Non sapete quanti ricordi ho di quella trattoria...
Non sono genovese, ma ho frequentato molto Genova, e quello è sempre stato un riferimento per me! A fine escursione, la domenica, ma anche un sabato di passaggio, per gustare la cura della cucina genovese a tavola... E lei sempre così cortese.
Cordoglio. E un invito a continuare, a mantenere qualcosa di quello che è stato questo posto, con le sue tovagliette a quadrettini bianchi e rossi :), per ricordare il piacere della buona tavola.
Rosanna Carabellese
Girando per l’Italia e per il mondo, vedendo passare a Milano persone che sono state o che vogliano andare a Genova, tutti, dico tutti, parlano dell’acquario, dei traghetti, di De André e di quella trattoria di quella vecchia signora…
Poi c’era il mito, perché non dirlo, di dire “da Maria la sucida”. Tutti volevano andare da Maria la sucida, e tutti poi tornavano o consigliavano di andare, perché il polpettone era unico, perché il pesto era memorabile, perché ci si sedeva tutti insieme senza paura (la qual cosa oggi è un miracolo!) e perché il prezzo si faceva alla cassa, secondo le possibilità di chi si presentava.
E alla cassa quasi sempre c’era lei, anziana, con quella semplicità diretta che rende pudici e rispettosi, dal portuale al manager milanese in vacanza.
Visto che non ci sono più De André e Lauzi, che le nuove leve pensino anche a qualche canzone per lei… e che la città si ricordi di una delle sue grandi madri putative: “via alla trattoria da Maria”, ma anche, perché no, “via Maria”. Non suona affatto male!!
Fabrizio Orsolino
Pubblichiamo di seguito il comunicato dell’associazione Cantiere di Idee del Carmine relativo alla lettera di richiesta alle Istituzioni di intitolare vico Testadoro alla scià Maria.
L’idea di intitolare vico Testadoro a Maria Mantè, “regina genovese dei fornelli” recentemente scomparsa, anticipata lo scorso 10 ottobre da mentelocale.it, sta cominciando a prendere forma. L’associazione Cantiere di Idee del Carmine ha infatti inviato alle istituzioni locali la lettera di richiesta necessaria per avviare la procedura, ipotizzando di aggiungere all’attuale vico Testadoro la dicitura “e della trattoria di Maria”. Un piccolo omaggio da parte della città, onesto e semplice, come forse sarebbe piaciuto alla ristoratrice genovese più amata nella Superba e nel mondo.

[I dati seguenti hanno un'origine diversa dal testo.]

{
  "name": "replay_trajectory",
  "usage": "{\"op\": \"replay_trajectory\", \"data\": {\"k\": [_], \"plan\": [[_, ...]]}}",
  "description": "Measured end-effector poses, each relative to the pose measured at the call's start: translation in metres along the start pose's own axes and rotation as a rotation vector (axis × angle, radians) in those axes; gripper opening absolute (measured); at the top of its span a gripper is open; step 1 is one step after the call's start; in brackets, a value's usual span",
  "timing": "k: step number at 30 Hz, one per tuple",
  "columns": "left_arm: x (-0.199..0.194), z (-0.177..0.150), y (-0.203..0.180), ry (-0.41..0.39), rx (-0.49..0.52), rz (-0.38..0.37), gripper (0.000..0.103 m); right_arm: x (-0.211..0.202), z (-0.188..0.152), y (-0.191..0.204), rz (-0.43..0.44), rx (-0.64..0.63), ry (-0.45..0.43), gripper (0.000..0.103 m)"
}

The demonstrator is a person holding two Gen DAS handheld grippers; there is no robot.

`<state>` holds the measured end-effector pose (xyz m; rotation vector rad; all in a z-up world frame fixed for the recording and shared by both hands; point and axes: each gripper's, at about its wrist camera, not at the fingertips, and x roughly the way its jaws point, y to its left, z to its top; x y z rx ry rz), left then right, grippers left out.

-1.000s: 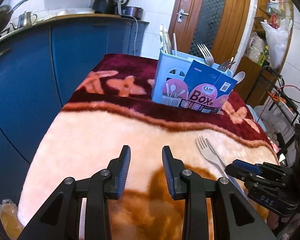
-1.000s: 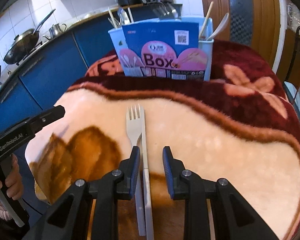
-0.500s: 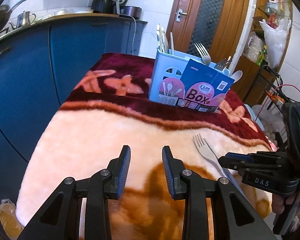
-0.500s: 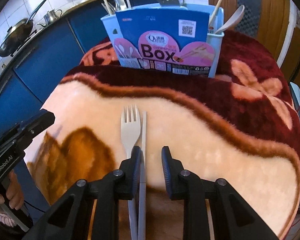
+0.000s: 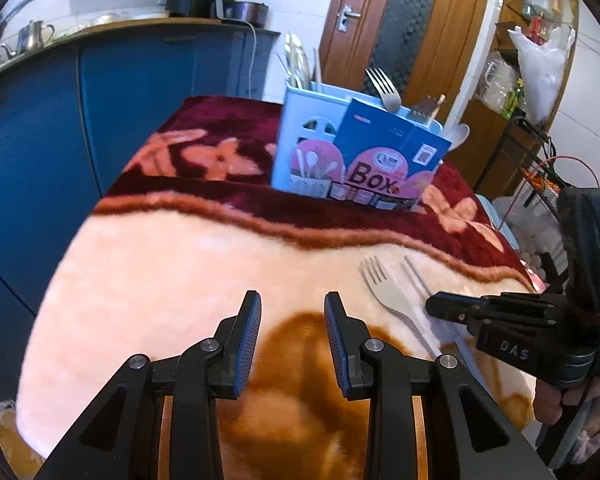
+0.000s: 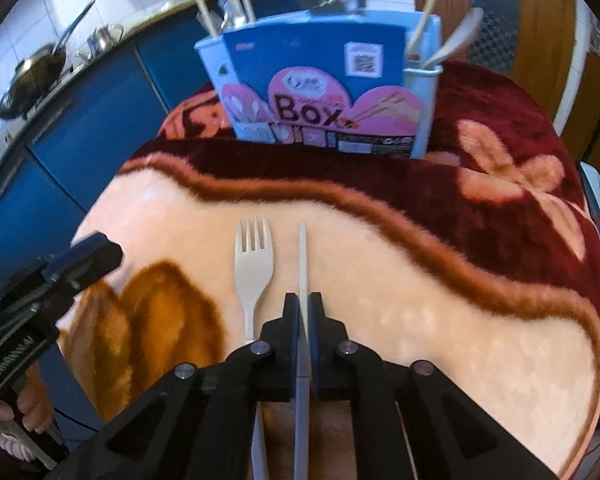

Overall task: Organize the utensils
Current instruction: 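Grasp the metal knife with the right tool while the left tool grasps the white plastic fork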

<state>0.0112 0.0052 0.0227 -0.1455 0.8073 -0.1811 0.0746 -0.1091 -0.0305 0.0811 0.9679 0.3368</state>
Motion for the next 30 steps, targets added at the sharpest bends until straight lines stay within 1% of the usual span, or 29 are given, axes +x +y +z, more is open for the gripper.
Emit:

Il responsabile del Cantiere Stefano Bruzzone ha scritto al Sindaco e all’Assessore competente Paolo Veardo chiedendo di inserire la proposta nell’Ordine del Giorno (peraltro già chiuso) della Commissione Toponomastica che si riunisce il 15 ottobre, chiedendo in caso di impossibilità, di informare comunque la cittadinanza dell'ev. volontà del Comune di far sua la proposta. L’integrazione ipotizzata consentirebbe di salvaguardare l’attuale denominazione (antica e con origini incerte) e di superare la questione dei 10 anni di distanza dal decesso richiesti dai regolamenti. Non si escludono altre ipotesi: secondo l’associazione infatti “in caso di ev. difficoltà sulla denominazione proposta la Commissione saprebbe certamente trovare una dicitura adeguata ed analoga”. [...]

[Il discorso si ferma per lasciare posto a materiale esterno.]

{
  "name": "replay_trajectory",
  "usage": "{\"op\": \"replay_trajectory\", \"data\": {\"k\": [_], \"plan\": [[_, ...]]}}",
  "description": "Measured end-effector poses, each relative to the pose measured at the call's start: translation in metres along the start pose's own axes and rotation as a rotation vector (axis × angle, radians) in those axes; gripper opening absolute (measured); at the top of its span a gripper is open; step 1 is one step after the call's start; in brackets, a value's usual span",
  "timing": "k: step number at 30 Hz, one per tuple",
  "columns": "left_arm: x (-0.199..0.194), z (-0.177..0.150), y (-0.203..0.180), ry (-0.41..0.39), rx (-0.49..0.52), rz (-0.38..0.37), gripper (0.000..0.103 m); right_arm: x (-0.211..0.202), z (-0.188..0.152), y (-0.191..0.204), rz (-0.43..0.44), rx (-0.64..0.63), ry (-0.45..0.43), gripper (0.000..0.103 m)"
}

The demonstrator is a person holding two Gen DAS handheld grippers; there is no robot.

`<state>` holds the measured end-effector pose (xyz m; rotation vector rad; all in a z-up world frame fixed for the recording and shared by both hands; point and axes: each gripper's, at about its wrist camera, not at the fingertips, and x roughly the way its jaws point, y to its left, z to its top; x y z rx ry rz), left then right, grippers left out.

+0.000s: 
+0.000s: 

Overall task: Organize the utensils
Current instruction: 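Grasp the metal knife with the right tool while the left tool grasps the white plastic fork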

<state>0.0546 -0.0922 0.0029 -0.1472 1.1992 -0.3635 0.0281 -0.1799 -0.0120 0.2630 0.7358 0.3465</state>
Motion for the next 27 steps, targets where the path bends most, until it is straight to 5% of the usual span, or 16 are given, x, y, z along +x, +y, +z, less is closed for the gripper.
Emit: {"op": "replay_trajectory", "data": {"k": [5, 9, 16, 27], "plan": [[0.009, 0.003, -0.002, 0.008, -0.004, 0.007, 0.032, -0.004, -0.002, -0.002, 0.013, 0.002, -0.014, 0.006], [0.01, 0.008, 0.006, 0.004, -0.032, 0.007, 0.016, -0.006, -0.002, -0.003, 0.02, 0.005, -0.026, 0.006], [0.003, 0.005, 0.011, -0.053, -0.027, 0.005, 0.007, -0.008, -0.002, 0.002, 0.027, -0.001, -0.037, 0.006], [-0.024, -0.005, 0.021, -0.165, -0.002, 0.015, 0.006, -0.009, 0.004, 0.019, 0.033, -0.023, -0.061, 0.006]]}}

La richiesta per rinominare vico Testadoro è stata inviata per opportuna conoscenza anche ai presidenti di Regione e Provincia Burlando e Repetto, al Vice Sindaco Pissarello, al Responsabile Promozione della Città Nando Dalla Chiesa, al Presidente del Municipio Centro Est Aldo Siri ed agli Assessori Margini, Tiezzi e Morgano.